Dans le cadre d’une campagne d’information animée par le collectif “Agir Ici pour un monde solidaire”, l’association Robin des Bois a effectué un voyage d’observation de la filière bois à l’Est et au Sud-Est du Cameroun.
Filiale du groupe Pasquet, la concession R. Pallisco basée à Messamena a particulièrement attiré notre attention. 750.000 hectares de forêt primaire y ont été exploités depuis 1972 avec l’aide de sociétés satellites. La production annuelle est d’environ 85.000 m3, Pallisco est au Cameroun le plus gros exploitant de moabi (Baillonella toxisperma). Cet arbre est vital pour les populations pygmées et bantou du Sud-Est Cameroun. C’est à la fois un arbre alimentaire dont les amandes sont pressées pour obtenir la seule huile disponible en milieu forestier. L’écorce est utilisée comme remède traditionnel polyvalent et c’est un arbre culturel qui tient sa place dans les communautés villageoises. Depuis mai 1994, l’étude de l’utilisation du moabi dans l’Est Cameroun a montré que les peuplements sont de faible densité et que la croissance est lente. C’est un arbre très grand, jusqu’à 60 m de haut et 5 m de diamètre émergeant au-dessus de la canopée qui fait la fierté des villages et constitue un point de repère important dans les rapports de proximité. En 1997, la coupe d’un moabi géant par un sous-traitant de Pallisco a été ressentie par la communauté villageoise bantou de Bareko comme une atteinte directe au paysage et au mode de vie. La loi du Cameroun interdit pourtant la coupe des moabis dans un rayon de 5 km autour des villages. La coupe illégale des moabis et le braconnage dans la réserve voisine du Dja sont tolérés par Pallisco. De même Pallisco exploite les talis (Erythrophleum ivorense) qui ont eux aussi pour les populations locales des vertus médicales.

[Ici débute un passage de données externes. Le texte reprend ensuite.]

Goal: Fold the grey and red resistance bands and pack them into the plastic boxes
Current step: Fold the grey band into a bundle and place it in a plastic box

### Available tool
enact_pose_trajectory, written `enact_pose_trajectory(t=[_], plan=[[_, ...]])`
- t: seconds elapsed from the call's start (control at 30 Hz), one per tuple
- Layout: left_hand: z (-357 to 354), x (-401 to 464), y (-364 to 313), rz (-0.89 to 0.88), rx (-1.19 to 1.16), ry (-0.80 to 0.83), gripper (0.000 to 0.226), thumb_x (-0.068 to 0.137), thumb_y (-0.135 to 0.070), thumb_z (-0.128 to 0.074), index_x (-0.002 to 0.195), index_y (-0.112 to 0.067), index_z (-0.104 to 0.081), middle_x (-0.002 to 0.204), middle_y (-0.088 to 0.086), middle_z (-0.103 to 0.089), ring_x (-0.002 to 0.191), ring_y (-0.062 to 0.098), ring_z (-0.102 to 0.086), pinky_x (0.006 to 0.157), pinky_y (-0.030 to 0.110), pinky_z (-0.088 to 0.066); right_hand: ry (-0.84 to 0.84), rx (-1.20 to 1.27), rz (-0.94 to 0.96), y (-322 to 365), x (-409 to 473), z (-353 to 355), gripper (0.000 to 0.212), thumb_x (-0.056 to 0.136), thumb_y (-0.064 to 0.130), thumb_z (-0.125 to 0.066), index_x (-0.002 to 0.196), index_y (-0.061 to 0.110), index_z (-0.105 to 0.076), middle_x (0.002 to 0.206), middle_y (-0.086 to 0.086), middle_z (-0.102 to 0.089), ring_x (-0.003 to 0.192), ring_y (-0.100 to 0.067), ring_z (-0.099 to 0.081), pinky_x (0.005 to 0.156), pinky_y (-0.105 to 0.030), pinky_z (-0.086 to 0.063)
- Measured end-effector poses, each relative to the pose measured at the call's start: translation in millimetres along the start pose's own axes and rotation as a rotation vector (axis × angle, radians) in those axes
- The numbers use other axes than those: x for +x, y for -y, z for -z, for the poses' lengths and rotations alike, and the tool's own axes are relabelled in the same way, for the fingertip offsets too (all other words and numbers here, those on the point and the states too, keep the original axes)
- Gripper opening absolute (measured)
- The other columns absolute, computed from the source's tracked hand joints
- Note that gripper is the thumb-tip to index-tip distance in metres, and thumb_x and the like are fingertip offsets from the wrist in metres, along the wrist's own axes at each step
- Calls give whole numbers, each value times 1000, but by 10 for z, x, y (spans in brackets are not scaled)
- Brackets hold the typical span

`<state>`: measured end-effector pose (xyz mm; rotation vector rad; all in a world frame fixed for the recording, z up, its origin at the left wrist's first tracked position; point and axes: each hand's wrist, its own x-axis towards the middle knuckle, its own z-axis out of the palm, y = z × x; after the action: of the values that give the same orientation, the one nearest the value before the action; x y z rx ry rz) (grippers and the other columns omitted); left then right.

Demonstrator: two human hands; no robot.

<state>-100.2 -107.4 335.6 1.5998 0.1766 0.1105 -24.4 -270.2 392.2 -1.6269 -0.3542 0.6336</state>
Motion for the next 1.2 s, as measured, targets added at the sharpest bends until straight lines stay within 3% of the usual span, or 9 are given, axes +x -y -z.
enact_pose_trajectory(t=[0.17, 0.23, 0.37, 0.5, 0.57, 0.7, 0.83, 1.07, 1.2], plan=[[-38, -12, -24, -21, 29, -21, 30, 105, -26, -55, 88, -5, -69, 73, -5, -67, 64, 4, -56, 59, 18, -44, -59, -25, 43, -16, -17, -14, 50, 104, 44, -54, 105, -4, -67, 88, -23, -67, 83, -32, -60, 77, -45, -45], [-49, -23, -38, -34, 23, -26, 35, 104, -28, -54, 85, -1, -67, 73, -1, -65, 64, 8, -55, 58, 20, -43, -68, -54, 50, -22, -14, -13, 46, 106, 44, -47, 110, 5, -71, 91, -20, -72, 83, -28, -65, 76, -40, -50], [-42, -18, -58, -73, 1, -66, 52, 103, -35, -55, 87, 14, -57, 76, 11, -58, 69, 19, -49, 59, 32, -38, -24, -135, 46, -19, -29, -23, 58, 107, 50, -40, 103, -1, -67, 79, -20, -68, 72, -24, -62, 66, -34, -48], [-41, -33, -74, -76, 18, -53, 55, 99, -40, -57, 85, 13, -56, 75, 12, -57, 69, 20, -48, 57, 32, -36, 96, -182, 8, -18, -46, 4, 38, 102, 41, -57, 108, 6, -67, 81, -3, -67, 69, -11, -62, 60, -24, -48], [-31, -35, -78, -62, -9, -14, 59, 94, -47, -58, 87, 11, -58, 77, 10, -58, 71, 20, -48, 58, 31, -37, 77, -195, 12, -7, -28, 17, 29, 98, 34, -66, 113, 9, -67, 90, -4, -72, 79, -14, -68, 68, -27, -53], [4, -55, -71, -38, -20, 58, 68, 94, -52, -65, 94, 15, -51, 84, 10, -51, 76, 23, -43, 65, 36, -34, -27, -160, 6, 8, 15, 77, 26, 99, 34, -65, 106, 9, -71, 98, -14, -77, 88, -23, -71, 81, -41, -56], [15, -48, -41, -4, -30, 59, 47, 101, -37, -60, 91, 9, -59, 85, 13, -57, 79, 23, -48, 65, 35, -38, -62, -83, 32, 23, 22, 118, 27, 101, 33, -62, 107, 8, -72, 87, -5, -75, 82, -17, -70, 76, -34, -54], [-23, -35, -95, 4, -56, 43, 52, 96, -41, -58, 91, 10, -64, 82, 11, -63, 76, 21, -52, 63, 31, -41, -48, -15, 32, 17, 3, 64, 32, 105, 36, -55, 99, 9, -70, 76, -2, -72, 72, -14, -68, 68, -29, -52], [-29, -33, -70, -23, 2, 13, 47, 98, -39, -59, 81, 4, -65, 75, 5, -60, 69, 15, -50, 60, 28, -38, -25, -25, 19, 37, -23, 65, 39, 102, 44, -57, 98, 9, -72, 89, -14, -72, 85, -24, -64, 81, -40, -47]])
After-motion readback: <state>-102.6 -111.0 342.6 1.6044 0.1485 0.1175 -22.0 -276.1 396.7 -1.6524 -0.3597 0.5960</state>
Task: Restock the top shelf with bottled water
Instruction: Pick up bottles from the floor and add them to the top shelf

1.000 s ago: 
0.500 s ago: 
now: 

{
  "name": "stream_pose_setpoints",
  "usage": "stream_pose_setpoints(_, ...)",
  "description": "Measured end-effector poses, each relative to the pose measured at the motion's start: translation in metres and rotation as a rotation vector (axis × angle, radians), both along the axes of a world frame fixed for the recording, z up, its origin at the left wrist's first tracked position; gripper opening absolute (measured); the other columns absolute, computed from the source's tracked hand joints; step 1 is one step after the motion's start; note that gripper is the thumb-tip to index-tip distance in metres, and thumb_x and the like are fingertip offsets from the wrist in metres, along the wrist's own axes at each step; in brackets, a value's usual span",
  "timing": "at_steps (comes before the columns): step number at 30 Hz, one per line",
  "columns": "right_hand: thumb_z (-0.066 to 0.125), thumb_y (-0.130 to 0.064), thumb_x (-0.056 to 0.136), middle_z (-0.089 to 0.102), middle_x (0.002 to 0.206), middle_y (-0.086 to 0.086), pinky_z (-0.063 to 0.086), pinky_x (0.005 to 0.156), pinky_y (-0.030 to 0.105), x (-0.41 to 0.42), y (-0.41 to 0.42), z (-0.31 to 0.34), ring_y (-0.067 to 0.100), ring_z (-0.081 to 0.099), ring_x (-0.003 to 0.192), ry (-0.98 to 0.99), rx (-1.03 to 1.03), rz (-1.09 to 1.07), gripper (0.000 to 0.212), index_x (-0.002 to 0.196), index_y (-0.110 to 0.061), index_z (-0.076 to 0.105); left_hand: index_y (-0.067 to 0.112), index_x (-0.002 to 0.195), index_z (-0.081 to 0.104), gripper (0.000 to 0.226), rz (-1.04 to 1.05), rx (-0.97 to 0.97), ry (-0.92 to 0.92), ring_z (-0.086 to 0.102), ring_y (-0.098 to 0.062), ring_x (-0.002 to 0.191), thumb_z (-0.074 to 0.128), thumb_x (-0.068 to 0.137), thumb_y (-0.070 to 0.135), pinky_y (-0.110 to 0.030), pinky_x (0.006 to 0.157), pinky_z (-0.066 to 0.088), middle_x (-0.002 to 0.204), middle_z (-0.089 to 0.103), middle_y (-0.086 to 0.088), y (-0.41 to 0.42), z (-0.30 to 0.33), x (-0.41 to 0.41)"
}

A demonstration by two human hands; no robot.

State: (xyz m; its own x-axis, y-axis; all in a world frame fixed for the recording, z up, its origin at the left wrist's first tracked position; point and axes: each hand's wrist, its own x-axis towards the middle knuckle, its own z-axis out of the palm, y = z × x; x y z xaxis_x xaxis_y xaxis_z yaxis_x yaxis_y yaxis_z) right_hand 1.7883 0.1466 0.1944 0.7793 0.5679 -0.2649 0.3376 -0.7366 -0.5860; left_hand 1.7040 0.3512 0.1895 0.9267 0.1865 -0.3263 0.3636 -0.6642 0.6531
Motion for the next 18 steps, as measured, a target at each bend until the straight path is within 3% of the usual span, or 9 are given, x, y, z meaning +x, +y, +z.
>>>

Dans les scieries locales, à Mindourou, la main-d’œuvre travaille dans des conditions précaires et n’est pas protégée des poussières toxiques, agressives pour les voies respiratoires. “Ça bombarde” disent les ouvriers. Les produits de traitement pesticide sont fabriqués sur place selon des formulations dont l’usage est interdit aujourd’hui en Europe. Les employés ne sont pas protégés, ni informés, les coulures sont importantes et l’utilisation répétitive de ces produits fongicides et insecticides imprègnent les sols, contaminent des cultures vivrières et des cours d’eau.
C’est pourquoi nous demandons aux ouvriers, aux syndicats et à l’encadrement du groupe Pasquet de rechercher dès maintenant des essences de substitution dont l’exploitation n’aurait pas d’effets négatifs sur les populations et l’environnement. Nous pensons en particulier aux arbres faisant ou pouvant faire l’objet d’une sylviculture en Bretagne, en France et en Europe. Contrairement à la légende et aux efforts de marketing de l’industrie du bois, il n’est pas possible, même à moyen terme, d’envisager d’accorder à ce type d’exploitation africaine des “écocertifications”. Alors que la bourgade d’Argentré-du-Plessis est prospère grâce à l’exploitation d’arbres déjà considérés par les experts comme rares, il a fallu que le village de Djouyaya attende pendant deux ans pour “bénéficier” d’une case commune de 50 m2, couverte de tôle. Cet édifice faisait partie des promesses faites par Pallisco avant l’ouverture de l’exploitation forestière.